Requirement: Your reply should be one number: how many lines of the records below contain the string "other".

[Stored records]

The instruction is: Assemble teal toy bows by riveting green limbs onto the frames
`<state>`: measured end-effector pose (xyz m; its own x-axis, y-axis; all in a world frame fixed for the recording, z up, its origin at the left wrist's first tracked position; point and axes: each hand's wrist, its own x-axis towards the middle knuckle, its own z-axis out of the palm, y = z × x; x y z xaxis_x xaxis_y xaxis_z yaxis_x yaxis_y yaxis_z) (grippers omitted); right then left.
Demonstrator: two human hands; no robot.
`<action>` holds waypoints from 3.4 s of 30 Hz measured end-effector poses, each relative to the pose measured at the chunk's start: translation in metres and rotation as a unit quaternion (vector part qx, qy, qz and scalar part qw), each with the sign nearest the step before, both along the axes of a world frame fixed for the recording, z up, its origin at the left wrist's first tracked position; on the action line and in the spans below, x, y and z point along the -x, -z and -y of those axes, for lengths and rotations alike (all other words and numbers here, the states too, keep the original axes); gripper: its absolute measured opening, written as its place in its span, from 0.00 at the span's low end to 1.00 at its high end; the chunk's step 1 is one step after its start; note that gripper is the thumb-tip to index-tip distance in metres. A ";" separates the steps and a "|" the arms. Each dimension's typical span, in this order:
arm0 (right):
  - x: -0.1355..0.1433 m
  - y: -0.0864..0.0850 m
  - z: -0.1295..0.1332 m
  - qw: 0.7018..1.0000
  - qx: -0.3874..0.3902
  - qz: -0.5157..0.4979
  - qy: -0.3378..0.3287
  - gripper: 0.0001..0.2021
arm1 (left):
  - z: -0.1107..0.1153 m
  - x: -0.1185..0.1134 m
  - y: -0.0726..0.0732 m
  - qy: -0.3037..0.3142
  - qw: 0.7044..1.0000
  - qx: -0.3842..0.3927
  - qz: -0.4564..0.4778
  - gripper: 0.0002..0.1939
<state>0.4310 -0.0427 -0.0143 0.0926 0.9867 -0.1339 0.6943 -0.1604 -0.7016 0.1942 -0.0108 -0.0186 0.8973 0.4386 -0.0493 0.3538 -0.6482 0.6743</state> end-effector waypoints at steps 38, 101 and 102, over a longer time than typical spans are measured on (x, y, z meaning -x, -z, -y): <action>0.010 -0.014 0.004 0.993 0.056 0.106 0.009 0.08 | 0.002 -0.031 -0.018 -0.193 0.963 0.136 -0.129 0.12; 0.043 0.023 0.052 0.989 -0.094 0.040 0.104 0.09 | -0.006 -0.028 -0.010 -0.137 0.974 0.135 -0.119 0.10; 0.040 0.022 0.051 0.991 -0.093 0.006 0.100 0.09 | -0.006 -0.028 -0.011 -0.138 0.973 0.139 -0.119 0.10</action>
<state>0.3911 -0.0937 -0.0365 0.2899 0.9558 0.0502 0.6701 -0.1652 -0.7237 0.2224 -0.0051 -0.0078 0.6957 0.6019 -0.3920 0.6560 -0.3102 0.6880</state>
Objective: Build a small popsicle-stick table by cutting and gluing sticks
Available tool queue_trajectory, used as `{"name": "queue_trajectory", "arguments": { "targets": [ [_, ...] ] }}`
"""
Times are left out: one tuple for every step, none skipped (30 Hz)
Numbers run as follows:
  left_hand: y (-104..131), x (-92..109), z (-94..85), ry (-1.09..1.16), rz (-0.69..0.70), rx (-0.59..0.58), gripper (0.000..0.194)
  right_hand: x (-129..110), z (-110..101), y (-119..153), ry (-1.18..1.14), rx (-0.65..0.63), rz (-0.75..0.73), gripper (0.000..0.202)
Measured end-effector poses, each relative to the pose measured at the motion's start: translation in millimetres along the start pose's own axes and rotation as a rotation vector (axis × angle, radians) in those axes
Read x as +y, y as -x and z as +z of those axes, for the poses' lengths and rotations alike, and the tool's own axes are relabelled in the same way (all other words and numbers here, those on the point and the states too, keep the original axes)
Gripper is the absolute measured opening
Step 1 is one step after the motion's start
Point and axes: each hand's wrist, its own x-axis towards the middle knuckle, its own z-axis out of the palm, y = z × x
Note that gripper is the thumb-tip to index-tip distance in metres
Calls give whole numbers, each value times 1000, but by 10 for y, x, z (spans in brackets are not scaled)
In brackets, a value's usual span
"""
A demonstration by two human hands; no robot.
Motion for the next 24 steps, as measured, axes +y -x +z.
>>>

Written solution: 2